> Activity: Look below for the line containing "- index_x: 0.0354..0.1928"; from there through the line containing "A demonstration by", both lines included, please set down each line exactly and nothing else.

> Recorded data:
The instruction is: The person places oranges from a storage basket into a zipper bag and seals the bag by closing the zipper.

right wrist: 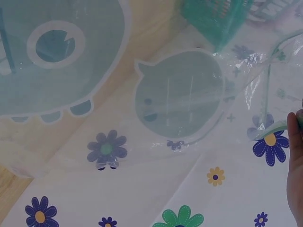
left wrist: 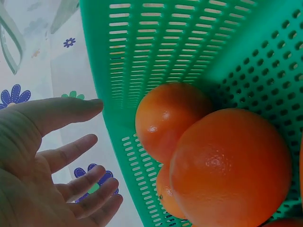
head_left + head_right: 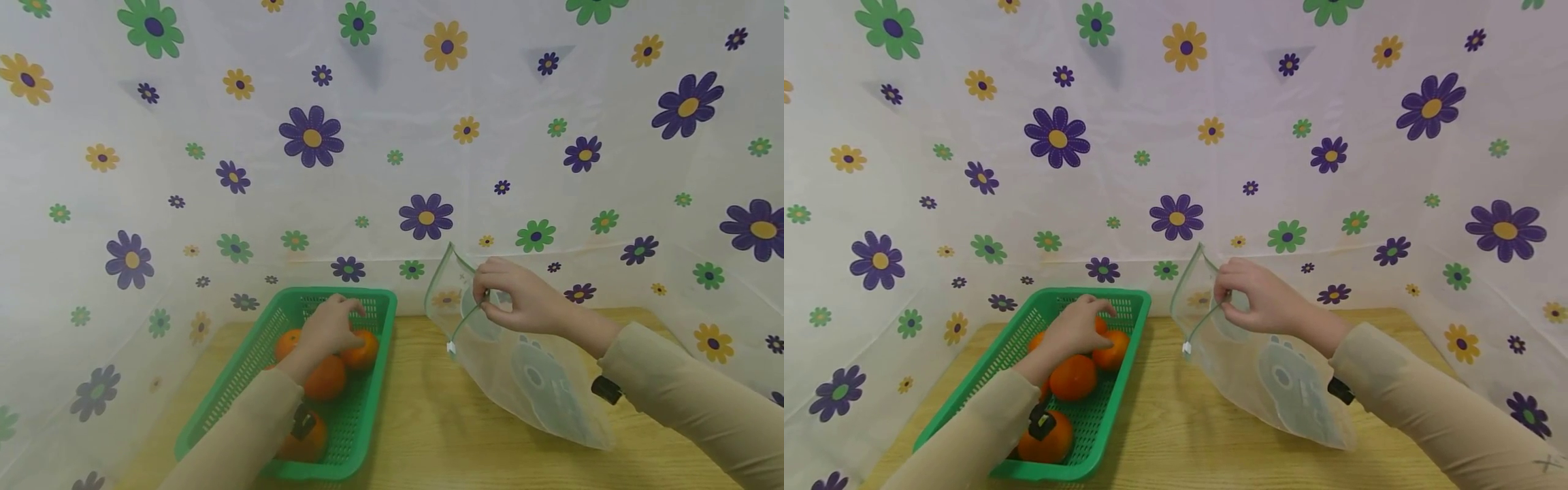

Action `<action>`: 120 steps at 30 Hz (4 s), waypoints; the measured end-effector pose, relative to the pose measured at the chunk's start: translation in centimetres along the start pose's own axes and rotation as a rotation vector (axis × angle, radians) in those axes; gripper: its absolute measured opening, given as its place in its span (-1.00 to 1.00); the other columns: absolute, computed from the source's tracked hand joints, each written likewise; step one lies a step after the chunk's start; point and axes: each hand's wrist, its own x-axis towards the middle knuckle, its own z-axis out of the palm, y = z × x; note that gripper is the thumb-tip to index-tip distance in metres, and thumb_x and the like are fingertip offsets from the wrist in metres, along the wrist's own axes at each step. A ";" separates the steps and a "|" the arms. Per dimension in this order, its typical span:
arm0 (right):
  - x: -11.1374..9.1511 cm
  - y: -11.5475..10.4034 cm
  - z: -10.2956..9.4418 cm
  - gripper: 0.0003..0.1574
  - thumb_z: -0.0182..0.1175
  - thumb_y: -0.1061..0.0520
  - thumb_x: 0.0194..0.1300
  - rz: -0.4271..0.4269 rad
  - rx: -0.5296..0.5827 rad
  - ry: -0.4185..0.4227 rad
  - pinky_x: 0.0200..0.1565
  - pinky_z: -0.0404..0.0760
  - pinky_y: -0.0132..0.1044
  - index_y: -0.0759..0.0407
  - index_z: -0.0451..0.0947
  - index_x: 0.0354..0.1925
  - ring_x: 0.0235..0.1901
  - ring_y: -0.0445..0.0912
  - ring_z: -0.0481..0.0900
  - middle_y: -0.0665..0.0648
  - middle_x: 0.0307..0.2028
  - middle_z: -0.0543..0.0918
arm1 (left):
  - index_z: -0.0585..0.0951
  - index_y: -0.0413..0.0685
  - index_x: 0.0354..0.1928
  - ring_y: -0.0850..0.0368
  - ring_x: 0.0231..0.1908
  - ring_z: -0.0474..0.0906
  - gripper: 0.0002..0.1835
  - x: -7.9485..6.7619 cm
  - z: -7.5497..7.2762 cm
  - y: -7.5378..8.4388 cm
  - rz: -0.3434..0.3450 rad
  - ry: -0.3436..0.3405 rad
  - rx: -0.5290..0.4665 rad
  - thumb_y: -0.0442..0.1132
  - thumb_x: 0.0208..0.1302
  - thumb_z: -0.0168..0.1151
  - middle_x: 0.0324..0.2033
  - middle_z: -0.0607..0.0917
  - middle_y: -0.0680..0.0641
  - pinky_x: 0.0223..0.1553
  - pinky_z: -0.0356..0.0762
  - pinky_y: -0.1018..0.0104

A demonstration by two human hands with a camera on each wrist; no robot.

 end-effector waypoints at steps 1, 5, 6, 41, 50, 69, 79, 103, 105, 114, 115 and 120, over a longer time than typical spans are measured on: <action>0.0 0.0 0.0 -0.77 0.29 0.36 0.17 -0.005 0.001 0.002 -0.12 0.57 -0.21 0.02 0.59 -0.33 -0.19 -0.22 0.47 -0.09 -0.32 0.60 | 0.70 0.00 0.17 -0.20 0.11 0.56 -0.44 0.0 0.1 -0.1 0.000 0.001 0.000 -0.25 0.06 0.59 0.26 0.58 -0.25 0.08 0.68 -0.13; 0.2 0.0 -0.1 -0.77 0.29 0.36 0.17 -0.023 0.002 0.010 -0.12 0.57 -0.22 0.02 0.60 -0.34 -0.19 -0.21 0.47 -0.09 -0.33 0.59 | 0.68 0.01 0.21 -0.27 0.24 0.52 -0.39 0.2 0.5 -0.2 -0.010 -0.008 0.005 -0.24 0.04 0.61 0.28 0.55 -0.27 0.19 0.65 -0.21; 0.2 0.1 -0.1 -0.77 0.29 0.36 0.16 -0.025 0.003 0.011 -0.12 0.57 -0.22 0.02 0.60 -0.34 -0.19 -0.21 0.47 -0.09 -0.33 0.60 | 0.68 0.01 0.21 -0.27 0.24 0.52 -0.38 0.3 0.6 -0.3 -0.013 -0.012 0.005 -0.24 0.03 0.60 0.28 0.56 -0.27 0.20 0.64 -0.21; 0.0 -0.1 0.4 -0.76 0.29 0.37 0.19 -0.067 0.039 0.024 -0.15 0.50 -0.25 0.03 0.56 -0.36 -0.24 -0.21 0.42 -0.09 -0.39 0.55 | 0.61 0.01 0.31 -0.25 0.13 0.52 -0.20 1.3 3.9 0.0 0.040 -0.087 0.190 -0.23 -0.10 0.64 0.13 0.57 -0.26 0.17 0.63 -0.26; 0.1 -0.4 0.3 -0.78 0.31 0.35 0.19 -0.058 0.026 0.018 -0.15 0.50 -0.24 0.03 0.56 -0.37 -0.24 -0.20 0.43 -0.09 -0.40 0.56 | 0.61 -0.04 0.31 -0.28 0.14 0.53 -0.22 1.3 4.4 0.1 0.046 -0.095 0.188 -0.24 -0.06 0.64 0.16 0.61 -0.28 0.22 0.61 -0.24; 0.2 -0.2 0.4 -0.77 0.31 0.37 0.17 -0.079 0.030 0.036 -0.14 0.52 -0.22 0.03 0.58 -0.35 -0.23 -0.19 0.44 -0.08 -0.37 0.58 | 0.61 -0.02 0.25 -0.21 0.04 0.57 -0.27 1.5 4.8 -0.1 0.080 -0.131 0.264 -0.27 -0.06 0.65 0.06 0.66 -0.22 0.10 0.67 -0.17; 0.5 -0.4 0.2 -0.78 0.32 0.36 0.17 -0.077 0.033 0.043 -0.13 0.53 -0.22 0.04 0.59 -0.35 -0.22 -0.19 0.46 -0.08 -0.37 0.59 | 0.61 0.00 0.27 -0.19 0.06 0.58 -0.24 1.5 4.7 0.1 0.061 -0.161 0.268 -0.27 -0.08 0.67 0.08 0.65 -0.22 0.11 0.67 -0.18; 0.3 -0.3 0.5 -0.78 0.33 0.36 0.17 -0.067 0.033 0.033 -0.15 0.53 -0.26 0.05 0.59 -0.36 -0.23 -0.20 0.44 -0.07 -0.37 0.59 | 0.61 -0.03 0.28 -0.21 0.03 0.59 -0.17 2.5 5.6 -0.8 0.050 -0.135 0.237 -0.25 -0.21 0.65 0.05 0.68 -0.24 0.03 0.68 -0.22; 0.3 -0.3 0.5 -0.79 0.33 0.36 0.17 -0.058 0.032 0.031 -0.15 0.54 -0.26 0.05 0.59 -0.35 -0.22 -0.21 0.44 -0.07 -0.37 0.59 | 0.60 -0.05 0.28 -0.22 0.05 0.59 -0.20 2.1 5.1 -0.3 0.042 -0.138 0.238 -0.25 -0.15 0.63 0.07 0.67 -0.25 0.07 0.68 -0.20; 0.2 -0.3 0.5 -0.79 0.33 0.34 0.18 -0.055 0.025 0.029 -0.17 0.51 -0.26 0.04 0.59 -0.36 -0.24 -0.21 0.42 -0.07 -0.38 0.58 | 0.59 -0.10 0.32 -0.25 0.10 0.59 -0.23 1.5 4.6 0.3 0.031 -0.133 0.237 -0.24 -0.03 0.61 0.11 0.67 -0.28 0.20 0.64 -0.21; 0.2 -0.3 0.5 -0.79 0.33 0.34 0.18 -0.053 0.024 0.028 -0.17 0.51 -0.26 0.04 0.59 -0.36 -0.24 -0.21 0.42 -0.08 -0.38 0.58 | 0.59 -0.10 0.32 -0.25 0.11 0.59 -0.22 1.5 4.6 0.3 0.032 -0.132 0.237 -0.24 -0.04 0.61 0.11 0.67 -0.28 0.20 0.63 -0.21; 0.3 -0.4 0.4 -0.80 0.33 0.35 0.18 -0.047 0.031 0.028 -0.17 0.55 -0.27 0.05 0.59 -0.36 -0.23 -0.22 0.43 -0.07 -0.37 0.59 | 0.60 -0.07 0.32 -0.24 0.12 0.59 -0.20 1.6 4.7 -0.1 0.036 -0.124 0.218 -0.23 -0.07 0.64 0.12 0.67 -0.26 0.21 0.62 -0.23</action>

> Answer space:
  - index_x: 0.0354..0.1928
  - ring_y: -0.0850..0.0368
  - ring_x: 0.0231..0.1908
  - ring_z: -0.0474..0.0906
  - gripper: 0.0002..0.1835
  - x: -7.9485..6.7619 cm
  - z: -7.5497..7.2762 cm
  - y: -7.5378..8.4388 cm
  - rz: -0.3434..0.3450 rad
  - ry: -0.3436..0.3405 rad
  - rx: -0.5290..0.4665 rad
  - thumb_y: -0.0442..0.1132
  - thumb_x: 0.0208..0.1302
  - thumb_z: -0.0168..0.1151
  - middle_x: 0.0324..0.2033
  - middle_z: -0.0607..0.0917
  - middle_y: -0.0680..0.0641
  - pinky_x: 0.0223..0.1553
  - pinky_z: -0.0356..0.0762
  - pinky_y: -0.1018..0.0104

A demonstration by two human hands with a camera on each wrist; no robot.

The response to the exercise is complete.